Они не могли меня видеть. Из пламенеющих желтых глаз шел дым, но норны смотрели на кружившие в воздухе останки Рататоска. Это были сгорбленные старухи со скрюченными пальцами, и на их лицах застыло такое выражение, о котором предупреждают матери своих детей, когда говорят, что они могут остаться такими навсегда. Грязное серое тряпье отлично сочеталось с жирными волосами, облепившими головы. Все трое медленно приближались к дереву, чтобы убедиться, что опасность миновала.
4
Красноносый северный олень – персонаж литературы и кинематографа.
Но очень скоро они сообразили, что это не так.
– Он еще здесь, – заявила одна из них, склонив голову на кривой шее. – Опасность остается.
Опасность для кого? Я прибыл не для того, чтобы с ними сражаться. Мне всего лишь требовалось заполучить один очень редкий продукт, который имелся только здесь. Они заслужили хорошего пинка под зад за то, что сотворили с Рататоском, и мне отчаянно хотелось отвесить его каждой из них, но ссора с ними не входила в мои планы, в особенности после того, как они с такой легкостью сожгли гигантского грызуна.

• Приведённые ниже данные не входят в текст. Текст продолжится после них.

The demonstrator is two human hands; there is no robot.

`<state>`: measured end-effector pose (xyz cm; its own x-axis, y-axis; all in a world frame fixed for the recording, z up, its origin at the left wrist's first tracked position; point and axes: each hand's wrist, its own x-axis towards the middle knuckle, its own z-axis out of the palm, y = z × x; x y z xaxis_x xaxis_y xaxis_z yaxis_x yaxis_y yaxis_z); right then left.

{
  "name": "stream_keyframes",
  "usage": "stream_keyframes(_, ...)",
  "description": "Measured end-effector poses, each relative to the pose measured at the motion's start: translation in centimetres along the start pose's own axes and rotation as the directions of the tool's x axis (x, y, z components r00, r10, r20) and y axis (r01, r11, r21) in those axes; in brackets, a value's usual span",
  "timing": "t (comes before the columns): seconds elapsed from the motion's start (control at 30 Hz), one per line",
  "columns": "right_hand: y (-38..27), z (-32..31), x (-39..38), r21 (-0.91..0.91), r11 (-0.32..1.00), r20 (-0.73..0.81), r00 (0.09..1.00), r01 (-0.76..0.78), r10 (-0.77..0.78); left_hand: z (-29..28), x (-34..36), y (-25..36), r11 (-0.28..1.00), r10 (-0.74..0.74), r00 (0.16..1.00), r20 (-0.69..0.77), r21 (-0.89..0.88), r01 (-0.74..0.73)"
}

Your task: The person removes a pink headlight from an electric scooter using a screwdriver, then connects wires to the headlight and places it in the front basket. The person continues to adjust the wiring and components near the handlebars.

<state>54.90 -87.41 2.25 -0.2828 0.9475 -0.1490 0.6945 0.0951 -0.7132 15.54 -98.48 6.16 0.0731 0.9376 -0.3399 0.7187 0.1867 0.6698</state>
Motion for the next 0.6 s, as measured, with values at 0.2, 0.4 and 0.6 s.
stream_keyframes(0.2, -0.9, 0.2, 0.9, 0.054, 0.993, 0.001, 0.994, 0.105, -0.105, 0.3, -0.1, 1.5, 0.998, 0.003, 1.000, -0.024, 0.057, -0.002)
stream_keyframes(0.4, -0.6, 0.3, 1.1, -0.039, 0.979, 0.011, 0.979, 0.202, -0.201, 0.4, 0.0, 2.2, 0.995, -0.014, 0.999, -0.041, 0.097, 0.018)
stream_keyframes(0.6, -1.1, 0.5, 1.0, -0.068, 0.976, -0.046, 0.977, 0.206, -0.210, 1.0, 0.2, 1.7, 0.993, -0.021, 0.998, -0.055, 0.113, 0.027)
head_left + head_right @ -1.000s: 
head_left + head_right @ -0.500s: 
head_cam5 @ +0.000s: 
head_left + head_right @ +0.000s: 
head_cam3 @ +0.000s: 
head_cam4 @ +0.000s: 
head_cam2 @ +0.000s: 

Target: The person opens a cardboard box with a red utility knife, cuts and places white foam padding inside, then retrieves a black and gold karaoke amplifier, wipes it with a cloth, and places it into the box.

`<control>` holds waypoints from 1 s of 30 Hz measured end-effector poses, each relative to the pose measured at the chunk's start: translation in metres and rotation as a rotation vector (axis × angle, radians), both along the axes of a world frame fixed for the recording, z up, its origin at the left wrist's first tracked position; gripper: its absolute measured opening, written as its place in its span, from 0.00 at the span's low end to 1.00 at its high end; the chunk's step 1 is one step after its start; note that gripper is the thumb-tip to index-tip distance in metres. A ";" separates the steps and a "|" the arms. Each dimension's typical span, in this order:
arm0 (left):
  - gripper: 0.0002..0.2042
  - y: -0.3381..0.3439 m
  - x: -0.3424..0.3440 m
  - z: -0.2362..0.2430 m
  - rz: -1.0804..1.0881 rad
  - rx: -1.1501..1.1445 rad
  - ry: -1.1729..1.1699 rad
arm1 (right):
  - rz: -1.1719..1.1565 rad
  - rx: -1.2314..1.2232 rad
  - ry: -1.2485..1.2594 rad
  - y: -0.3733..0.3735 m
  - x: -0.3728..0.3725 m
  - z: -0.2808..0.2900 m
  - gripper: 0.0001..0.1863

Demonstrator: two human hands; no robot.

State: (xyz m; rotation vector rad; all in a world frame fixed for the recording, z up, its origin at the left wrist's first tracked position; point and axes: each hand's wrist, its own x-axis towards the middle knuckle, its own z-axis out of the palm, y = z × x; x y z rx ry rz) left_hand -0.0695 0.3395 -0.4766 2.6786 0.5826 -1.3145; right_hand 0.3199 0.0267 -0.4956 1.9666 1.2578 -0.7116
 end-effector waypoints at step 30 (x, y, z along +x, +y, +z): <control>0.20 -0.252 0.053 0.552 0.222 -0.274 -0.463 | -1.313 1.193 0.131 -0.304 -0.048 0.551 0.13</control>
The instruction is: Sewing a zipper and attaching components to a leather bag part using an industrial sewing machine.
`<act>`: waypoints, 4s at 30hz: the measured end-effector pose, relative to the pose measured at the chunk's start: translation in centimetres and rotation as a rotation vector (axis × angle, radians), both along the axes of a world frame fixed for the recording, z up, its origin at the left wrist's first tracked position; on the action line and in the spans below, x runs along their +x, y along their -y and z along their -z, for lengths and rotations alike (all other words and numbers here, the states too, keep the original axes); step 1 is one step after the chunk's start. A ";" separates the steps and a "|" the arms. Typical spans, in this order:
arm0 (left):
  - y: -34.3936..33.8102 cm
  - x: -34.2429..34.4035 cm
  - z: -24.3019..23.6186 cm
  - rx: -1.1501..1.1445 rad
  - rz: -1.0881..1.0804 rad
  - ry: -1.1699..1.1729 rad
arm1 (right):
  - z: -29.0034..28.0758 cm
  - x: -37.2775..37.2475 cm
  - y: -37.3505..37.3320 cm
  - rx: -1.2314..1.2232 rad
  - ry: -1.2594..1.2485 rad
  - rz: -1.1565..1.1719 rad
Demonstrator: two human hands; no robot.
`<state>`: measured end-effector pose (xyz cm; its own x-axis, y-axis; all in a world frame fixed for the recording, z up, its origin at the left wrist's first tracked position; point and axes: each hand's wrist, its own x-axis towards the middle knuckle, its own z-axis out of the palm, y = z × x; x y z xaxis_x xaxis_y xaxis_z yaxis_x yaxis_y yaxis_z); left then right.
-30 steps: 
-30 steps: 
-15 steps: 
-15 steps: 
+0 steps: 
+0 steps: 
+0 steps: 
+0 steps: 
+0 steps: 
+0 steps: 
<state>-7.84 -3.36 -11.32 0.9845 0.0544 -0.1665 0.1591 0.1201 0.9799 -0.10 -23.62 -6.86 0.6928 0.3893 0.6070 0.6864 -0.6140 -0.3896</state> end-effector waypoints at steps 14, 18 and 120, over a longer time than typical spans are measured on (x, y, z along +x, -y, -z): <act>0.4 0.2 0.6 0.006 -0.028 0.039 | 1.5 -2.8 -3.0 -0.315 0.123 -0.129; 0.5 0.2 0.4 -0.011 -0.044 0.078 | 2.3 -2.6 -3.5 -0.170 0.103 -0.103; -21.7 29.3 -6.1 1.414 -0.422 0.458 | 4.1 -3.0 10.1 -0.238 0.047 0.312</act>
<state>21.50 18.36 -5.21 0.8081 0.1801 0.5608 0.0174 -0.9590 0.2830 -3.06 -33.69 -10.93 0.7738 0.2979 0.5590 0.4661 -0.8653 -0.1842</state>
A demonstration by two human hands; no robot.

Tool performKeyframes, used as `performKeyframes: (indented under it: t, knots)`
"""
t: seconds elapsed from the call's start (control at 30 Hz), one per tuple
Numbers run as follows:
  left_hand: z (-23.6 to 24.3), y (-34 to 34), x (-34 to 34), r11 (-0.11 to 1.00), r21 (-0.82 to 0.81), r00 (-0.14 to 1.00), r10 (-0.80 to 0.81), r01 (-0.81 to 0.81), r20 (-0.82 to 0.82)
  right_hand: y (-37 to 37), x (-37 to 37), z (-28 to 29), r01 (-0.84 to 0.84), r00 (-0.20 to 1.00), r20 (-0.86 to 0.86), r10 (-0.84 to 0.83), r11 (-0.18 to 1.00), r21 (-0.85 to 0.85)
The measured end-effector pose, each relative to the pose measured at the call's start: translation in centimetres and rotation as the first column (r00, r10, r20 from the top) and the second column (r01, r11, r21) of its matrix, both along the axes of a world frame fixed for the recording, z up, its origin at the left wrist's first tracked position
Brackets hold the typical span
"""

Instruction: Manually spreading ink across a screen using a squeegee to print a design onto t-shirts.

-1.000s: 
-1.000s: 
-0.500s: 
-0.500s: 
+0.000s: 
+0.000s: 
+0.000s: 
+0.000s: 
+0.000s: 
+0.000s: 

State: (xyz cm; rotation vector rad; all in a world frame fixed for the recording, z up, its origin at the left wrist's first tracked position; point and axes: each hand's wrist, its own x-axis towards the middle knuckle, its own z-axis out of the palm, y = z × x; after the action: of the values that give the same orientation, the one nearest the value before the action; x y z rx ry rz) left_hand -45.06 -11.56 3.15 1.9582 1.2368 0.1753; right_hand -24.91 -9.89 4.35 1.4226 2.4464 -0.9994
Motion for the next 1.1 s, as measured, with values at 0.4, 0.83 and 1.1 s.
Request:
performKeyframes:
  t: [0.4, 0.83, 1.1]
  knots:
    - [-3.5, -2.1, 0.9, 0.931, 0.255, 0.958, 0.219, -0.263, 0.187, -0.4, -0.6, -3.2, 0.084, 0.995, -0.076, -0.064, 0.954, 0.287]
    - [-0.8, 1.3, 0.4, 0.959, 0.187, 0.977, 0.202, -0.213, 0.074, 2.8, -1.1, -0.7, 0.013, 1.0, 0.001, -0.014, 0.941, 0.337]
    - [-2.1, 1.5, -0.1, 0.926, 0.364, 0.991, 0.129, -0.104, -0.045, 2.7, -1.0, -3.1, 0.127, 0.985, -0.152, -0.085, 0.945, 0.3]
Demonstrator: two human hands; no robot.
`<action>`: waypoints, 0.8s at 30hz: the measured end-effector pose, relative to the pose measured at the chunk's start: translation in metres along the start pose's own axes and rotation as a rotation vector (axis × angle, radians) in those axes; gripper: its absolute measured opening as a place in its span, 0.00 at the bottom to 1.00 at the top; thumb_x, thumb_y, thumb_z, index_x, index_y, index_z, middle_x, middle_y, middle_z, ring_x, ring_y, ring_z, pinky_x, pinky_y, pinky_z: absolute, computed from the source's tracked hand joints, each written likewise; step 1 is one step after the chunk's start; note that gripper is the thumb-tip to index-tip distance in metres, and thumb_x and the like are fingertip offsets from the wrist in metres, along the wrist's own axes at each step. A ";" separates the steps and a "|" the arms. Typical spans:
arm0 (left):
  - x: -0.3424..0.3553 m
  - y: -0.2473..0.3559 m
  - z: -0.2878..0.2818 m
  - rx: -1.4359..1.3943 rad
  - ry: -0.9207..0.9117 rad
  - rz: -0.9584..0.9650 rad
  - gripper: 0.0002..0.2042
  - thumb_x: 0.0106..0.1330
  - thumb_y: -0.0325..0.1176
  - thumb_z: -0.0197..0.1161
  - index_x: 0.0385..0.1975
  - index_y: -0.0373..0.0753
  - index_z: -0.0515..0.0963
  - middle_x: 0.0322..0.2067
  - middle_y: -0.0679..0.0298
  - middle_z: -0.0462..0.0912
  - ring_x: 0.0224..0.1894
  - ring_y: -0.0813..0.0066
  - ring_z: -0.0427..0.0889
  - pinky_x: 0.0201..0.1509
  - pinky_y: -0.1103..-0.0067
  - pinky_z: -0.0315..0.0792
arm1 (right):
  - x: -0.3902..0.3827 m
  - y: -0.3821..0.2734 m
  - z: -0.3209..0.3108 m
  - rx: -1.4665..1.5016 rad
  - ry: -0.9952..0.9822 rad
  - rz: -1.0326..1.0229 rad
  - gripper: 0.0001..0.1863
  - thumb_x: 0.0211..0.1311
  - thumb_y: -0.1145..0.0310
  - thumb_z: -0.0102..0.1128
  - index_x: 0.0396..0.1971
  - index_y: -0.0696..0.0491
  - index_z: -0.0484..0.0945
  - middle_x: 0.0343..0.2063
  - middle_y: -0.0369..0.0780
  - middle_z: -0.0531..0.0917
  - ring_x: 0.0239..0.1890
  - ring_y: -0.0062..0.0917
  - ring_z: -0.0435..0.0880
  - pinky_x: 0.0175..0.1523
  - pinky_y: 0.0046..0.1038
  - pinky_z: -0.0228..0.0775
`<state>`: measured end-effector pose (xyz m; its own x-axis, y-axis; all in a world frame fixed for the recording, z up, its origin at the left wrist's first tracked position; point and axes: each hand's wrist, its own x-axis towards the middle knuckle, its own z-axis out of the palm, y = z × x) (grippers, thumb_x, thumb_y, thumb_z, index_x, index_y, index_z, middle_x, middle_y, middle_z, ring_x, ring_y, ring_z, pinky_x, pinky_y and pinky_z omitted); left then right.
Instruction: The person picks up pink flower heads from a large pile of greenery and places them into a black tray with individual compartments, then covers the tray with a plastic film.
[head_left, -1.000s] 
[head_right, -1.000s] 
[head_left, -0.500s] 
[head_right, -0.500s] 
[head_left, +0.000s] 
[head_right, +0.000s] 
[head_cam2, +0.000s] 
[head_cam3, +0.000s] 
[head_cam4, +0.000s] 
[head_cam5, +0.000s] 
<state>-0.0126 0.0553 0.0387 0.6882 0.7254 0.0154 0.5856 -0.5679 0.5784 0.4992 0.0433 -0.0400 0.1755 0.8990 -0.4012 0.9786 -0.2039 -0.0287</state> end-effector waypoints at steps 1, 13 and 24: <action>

Я сделал шаг вправо, приготовившись броситься бежать, однако они уловили движение, все три головы повернулись и уставились на меня своими мерзкими глазами, похожими на желтки.
– Он там! – крикнула средняя, указав в моем направлении; все трое тут же запели что-то на каком-то очень древнем языке и направили в мою сторону открытые ладони, и из их грязных ногтей посыпалась отвратительная пыль.
Я не знал точно, для чего именно предназначалась пыль; скорее всего, в ее задачу входило меня прикончить. Быть может, учитывая их преклонный возраст и немощь, старухи думали, что швыряют в меня конфетти – впрочем, вели они себя совсем не доброжелательно и не гостеприимно. Скорее уж наоборот, если быть честным до конца. Мой амулет из холодного железа на секунду вспыхнул, подтвердив, что они попытались меня убить, и желудок как-то странно сжался, заставив меня оглушительно пукнуть.
Обычно я смеюсь над такими вещами, потому что подобные звуки разряжают напряженную обстановку. Но сейчас такая реакция не имела ничего общего с нормальным результатом деятельности пищеварительного тракта; это был смертельно серьезный пук, знак того, что малая толика магии норн сумела обойти защиту моего амулета – возможно, одна-единственная пылинка, – и это меня встревожило.
– Он жив! – разразилась проклятиями правая карга, и это окончательно развеяло мои сомнения относительно их намерений.